▶ [Problem]:
Repeat only the lines running from the beginning of the material through the line that contains "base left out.".

▶ [Raw data]:

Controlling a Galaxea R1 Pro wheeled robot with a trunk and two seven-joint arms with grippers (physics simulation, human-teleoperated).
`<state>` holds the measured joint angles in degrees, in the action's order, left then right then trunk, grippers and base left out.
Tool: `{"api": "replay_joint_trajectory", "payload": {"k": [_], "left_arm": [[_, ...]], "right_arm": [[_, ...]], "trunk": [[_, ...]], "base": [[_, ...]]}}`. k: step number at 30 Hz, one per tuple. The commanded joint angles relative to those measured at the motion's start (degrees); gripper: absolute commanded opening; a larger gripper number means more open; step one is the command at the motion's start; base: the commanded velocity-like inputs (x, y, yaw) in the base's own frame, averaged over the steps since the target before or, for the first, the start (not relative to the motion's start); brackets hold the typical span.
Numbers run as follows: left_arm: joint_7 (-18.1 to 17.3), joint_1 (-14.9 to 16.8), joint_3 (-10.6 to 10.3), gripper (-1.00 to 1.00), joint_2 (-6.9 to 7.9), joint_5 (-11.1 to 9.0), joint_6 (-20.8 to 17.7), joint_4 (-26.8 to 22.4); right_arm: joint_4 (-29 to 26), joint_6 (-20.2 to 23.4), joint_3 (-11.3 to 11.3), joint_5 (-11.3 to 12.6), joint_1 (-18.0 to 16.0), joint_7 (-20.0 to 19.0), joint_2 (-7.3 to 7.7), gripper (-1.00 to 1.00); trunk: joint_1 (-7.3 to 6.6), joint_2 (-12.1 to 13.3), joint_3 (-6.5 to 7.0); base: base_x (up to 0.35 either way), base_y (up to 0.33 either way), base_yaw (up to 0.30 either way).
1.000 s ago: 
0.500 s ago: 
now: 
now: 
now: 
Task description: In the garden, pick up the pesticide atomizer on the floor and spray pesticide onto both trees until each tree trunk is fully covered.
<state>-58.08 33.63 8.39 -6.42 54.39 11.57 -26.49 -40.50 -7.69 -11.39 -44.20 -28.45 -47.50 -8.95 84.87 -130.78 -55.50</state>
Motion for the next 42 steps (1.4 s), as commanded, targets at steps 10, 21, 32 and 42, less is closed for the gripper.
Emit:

▶ [Task response]:
Controlling a Galaxea R1 Pro wheeled robot with a trunk and two seven-joint arms with grippers (physics simulation, human-teleoperated).
`<state>` holds the measured joint angles in degrees, in the action's order, left then right then trunk, grippers and base left out.

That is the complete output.